FelipeMoura Brasil

Dom Bolsonaro del Centrão

25.09.20

“Se há bastantes pessoas que acreditam em alguma parvoíce, ela se tornará uma realidade socialmente dominante, e quem quer que a critique coloca-se na posição do bufão que deve, então, ser punido.”

Foi o que escreveu o filósofo Eric Voegelin, em seu livro Hitler e os Alemães, ao analisar a reação de D. Quixote às “blasfêmias” do cônego que tentava persuadir o cavaleiro andante de desistir de sua segunda realidade – a das fantasias patológicas, criadas a partir dos livros de cavalaria – para ser um homem racional de novo.

Como D. Quixote não admite que os livros “impressos com licença dos reis” possam “ser mentirosos”, alegando ainda que eles descrevem “dia a dia minuciosamente as façanhas” praticadas pelos cavaleiros, Voegelin aponta que a descrição minuciosa vira “a prova da verdade, especialmente se é acompanhada por uma ação autorizadora”.

Ele então lista critérios que caracterizam a segunda realidade: “Primeiro, se a parvoíce se torna geral, tornar-se-á então socialmente dominante, e é particularmente vista como socialmente dominante e correta se for adornada pela autoridade.
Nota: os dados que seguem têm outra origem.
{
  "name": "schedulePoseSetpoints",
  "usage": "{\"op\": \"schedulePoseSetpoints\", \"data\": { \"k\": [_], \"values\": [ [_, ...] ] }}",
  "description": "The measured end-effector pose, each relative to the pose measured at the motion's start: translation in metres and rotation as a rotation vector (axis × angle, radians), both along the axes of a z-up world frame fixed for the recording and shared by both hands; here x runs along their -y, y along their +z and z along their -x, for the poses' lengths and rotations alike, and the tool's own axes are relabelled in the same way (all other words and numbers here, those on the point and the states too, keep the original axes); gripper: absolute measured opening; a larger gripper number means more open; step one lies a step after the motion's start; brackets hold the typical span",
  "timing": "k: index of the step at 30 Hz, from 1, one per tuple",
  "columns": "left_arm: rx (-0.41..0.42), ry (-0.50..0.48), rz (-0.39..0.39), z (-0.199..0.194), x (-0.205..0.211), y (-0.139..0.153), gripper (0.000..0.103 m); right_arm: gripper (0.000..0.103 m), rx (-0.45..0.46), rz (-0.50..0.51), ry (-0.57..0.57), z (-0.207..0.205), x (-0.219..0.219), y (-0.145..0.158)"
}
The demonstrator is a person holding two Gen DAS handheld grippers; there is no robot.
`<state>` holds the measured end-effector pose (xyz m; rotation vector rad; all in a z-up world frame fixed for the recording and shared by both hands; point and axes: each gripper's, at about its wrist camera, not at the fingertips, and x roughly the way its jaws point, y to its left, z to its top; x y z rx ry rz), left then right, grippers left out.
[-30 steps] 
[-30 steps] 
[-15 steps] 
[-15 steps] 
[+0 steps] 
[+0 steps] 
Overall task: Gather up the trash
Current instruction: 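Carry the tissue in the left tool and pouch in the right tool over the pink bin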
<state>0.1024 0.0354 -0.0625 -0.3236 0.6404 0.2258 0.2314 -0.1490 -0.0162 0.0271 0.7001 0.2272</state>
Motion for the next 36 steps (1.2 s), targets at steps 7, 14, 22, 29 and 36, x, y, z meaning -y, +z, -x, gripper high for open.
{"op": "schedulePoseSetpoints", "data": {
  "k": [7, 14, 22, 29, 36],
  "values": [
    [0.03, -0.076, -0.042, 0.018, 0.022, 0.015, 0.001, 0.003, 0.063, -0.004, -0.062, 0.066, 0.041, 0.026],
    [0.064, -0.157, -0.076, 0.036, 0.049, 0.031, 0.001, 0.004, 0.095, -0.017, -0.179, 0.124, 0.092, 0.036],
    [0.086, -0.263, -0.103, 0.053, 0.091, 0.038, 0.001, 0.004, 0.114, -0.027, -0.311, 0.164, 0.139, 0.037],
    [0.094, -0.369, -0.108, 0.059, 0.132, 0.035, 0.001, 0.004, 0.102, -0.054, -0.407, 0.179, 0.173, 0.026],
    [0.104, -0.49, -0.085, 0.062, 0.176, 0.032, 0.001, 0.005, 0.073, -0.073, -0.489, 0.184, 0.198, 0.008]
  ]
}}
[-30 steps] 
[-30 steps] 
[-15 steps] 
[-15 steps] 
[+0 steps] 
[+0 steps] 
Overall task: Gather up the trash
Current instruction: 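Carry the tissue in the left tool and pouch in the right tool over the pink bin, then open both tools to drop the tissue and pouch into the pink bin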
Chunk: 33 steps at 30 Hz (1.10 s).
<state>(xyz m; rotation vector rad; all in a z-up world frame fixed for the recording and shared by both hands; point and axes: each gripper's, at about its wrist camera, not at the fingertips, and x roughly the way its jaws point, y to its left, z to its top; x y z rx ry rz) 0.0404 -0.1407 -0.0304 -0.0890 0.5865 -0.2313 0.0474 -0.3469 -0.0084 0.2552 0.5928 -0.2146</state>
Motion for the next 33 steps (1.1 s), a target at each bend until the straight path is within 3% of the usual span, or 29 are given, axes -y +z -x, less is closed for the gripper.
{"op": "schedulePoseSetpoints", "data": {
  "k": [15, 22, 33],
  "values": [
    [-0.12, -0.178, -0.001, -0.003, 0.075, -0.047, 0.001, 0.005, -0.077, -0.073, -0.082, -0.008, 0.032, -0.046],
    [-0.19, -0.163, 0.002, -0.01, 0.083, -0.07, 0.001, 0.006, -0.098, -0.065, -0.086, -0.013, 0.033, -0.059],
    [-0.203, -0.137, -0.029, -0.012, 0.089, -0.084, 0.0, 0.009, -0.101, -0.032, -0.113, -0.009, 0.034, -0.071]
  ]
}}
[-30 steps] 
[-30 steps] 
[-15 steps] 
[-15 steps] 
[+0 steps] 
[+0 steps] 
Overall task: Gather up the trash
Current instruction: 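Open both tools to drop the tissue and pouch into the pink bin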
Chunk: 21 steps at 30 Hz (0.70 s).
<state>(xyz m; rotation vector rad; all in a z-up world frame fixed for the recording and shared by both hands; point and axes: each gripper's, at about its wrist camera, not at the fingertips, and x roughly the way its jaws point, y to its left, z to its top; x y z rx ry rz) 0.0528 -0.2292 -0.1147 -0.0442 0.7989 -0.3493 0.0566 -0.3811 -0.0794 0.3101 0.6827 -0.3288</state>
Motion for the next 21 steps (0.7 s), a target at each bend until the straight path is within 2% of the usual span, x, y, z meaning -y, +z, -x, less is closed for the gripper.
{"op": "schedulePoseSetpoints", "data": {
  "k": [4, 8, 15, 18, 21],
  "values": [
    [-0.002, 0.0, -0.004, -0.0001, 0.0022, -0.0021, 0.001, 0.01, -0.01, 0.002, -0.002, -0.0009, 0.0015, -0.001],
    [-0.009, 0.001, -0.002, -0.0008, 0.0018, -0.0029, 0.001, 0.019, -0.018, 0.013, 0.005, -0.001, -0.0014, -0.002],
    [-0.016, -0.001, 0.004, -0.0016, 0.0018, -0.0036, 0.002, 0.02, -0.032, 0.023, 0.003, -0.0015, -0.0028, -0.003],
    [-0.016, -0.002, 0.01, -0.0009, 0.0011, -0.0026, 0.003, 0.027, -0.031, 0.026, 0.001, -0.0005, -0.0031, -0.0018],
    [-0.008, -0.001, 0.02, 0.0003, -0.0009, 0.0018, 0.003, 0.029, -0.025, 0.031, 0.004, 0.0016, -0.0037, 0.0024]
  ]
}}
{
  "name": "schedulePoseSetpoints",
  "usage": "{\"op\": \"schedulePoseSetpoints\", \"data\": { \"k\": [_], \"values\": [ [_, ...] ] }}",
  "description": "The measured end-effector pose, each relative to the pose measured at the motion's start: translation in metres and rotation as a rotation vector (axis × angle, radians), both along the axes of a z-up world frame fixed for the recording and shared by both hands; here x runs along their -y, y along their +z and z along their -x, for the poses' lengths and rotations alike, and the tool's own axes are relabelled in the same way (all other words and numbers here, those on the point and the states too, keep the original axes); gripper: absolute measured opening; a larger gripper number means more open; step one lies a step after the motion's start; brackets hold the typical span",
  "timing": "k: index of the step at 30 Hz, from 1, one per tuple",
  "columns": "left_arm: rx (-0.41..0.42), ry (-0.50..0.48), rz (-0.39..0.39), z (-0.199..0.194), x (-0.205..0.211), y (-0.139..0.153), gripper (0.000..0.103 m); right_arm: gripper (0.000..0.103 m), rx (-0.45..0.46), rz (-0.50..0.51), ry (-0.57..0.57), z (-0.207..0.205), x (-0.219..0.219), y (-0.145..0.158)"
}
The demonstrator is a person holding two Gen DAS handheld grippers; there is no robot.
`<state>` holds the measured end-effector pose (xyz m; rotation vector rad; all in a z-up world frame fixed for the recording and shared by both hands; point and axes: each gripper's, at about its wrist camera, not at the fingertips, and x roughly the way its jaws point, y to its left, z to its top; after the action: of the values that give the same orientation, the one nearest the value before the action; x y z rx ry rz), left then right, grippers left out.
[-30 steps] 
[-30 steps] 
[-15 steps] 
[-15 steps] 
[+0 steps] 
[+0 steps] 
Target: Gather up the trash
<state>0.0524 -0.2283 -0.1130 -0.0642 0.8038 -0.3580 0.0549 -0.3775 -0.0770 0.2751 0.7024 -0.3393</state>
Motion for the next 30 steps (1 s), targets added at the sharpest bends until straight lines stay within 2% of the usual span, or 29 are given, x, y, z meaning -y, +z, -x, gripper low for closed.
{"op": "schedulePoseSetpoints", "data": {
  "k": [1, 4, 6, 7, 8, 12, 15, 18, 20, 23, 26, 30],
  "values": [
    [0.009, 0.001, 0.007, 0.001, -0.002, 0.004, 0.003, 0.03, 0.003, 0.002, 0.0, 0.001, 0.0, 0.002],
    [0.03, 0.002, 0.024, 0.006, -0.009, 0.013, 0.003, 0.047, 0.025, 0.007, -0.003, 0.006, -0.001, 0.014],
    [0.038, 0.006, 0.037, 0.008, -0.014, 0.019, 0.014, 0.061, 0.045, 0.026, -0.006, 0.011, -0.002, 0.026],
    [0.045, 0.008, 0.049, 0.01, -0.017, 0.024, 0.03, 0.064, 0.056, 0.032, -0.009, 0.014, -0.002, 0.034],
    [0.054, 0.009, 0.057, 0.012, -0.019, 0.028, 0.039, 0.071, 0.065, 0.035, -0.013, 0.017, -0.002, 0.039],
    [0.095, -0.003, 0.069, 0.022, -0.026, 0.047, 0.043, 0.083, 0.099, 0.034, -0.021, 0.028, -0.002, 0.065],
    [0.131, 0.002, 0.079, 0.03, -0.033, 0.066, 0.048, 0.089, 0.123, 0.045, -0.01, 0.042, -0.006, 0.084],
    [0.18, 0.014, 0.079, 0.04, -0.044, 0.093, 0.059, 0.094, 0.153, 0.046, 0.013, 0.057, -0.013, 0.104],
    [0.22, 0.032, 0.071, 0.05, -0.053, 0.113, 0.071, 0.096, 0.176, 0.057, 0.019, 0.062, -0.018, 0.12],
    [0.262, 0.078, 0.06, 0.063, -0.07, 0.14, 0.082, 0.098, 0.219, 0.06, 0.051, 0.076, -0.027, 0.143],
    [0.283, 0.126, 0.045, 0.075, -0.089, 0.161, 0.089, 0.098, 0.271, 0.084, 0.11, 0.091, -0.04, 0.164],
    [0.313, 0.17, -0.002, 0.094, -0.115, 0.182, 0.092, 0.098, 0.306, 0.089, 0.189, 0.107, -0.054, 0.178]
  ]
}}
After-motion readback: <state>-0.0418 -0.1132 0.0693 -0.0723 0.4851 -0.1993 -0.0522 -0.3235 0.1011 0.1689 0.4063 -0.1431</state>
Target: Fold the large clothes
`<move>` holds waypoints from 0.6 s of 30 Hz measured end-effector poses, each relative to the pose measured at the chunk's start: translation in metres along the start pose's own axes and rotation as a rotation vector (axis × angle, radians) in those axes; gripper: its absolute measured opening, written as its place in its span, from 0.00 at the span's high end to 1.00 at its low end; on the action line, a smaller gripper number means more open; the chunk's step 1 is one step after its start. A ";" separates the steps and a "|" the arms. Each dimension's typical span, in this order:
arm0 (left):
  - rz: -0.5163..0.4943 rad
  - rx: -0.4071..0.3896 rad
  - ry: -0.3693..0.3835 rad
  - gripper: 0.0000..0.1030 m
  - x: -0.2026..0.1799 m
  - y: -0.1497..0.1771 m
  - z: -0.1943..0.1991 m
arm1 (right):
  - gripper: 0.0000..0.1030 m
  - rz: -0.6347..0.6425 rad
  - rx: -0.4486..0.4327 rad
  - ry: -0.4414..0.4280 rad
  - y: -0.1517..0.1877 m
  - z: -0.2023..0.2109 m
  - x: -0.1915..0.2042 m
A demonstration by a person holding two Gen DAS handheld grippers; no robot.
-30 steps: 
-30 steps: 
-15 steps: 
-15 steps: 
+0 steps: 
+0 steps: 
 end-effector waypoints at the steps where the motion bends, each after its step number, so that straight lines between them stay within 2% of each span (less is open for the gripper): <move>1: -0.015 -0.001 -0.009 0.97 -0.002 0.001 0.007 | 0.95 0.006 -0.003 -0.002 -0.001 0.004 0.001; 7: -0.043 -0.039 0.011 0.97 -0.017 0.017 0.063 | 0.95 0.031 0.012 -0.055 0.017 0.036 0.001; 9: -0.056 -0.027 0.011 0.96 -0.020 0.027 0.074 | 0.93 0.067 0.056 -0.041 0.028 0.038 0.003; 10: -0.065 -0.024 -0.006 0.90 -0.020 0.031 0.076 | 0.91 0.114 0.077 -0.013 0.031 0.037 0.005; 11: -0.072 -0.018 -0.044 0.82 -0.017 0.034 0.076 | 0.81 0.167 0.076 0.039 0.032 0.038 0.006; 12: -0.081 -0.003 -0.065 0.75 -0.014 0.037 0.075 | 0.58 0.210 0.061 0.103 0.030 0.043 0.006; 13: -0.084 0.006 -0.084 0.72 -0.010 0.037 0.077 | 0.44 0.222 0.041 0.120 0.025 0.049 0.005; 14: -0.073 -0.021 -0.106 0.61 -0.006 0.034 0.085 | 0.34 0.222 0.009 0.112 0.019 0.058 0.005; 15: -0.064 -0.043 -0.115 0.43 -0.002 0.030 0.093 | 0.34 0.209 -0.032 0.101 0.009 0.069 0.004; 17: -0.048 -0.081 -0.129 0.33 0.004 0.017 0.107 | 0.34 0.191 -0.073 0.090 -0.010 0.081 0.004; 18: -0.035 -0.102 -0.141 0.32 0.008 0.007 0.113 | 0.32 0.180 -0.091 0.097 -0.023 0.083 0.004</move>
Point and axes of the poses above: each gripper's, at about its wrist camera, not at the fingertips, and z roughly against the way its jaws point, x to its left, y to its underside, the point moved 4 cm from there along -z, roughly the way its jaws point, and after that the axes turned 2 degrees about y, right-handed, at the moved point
Assim temos a condição de um regime totalitário – onde determinadas ideologias são prescritas e propagadas àqueles submetidos ao estado e devem, portanto, ser corretas.”

Em outras palavras do autor:

“Se a segunda realidade se torna dominante numa sociedade, (…) quem quer que não esteja alienado da primeira realidade pode apenas cometer alta traição.”

O Brasil atual não é a Alemanha nazista, como supõe a histeria de esquerda, mas o bolsonarismo pune virtualmente como traidor (ou esquerdista) quem aponte: funcionários fantasmas em gabinetes da família Bolsonaro e uso de dinheiro vivo em transações imobiliárias, a fuga de Jair do depoimento presencial sobre a interferência na PF e de Flávio da acareação com Paulo Marinho, as nomeações de detratores da Lava Jato para PGR e lideranças do governo na Câmara e no Senado, o aplauso de Lula ao desmonte da força-tarefa e a dobradinha com o petista nos ataques a Sergio Moro, o abandono das pautas anticorrupção e liberal, a servidão voluntária de Paulo Guedes ao projeto de reeleição, as tentativas de turbinar programas de transferência de renda com impostos (sem cortar privilégios de policiais, militares, magistrados e políticos), as queimadas na Amazônia e no Pantanal (onde até o avião presidencial teve de arremeter em razão da fumaça), a debandada de investidores do país, a compra de apoio em rádio e TV com verbas de publicidade, o negacionismo da pandemia e a mentira do presidente na ONU sobre alertar desde o começo para o vírus, que ele tratara como “muito mais fantasia”.

A julgar pela aprovação sobre a maneira de governar de Jair Bolsonaro, que passou de 41% para 50% no Ibope, a parvoíce bolsonarista vai se tornando socialmente dominante na sociedade brasileira, adornada pela autoridade do Centrão de farda e da comunicação, que garante suas boquinhas e microfones acusando conspirações midiáticas e internacionais para derrubar o governo e restabelecer a corrupção petista.

Por mais que haja bastantes pessoas dispostas a viver nessa segunda realidade, alienadas da primeira, eu prefiro ser, claro, o Felipe “Iscariotes” que “traiu” o bolsolulismo a um capacho lambe-botas de D. Bolsonaro del Centrão.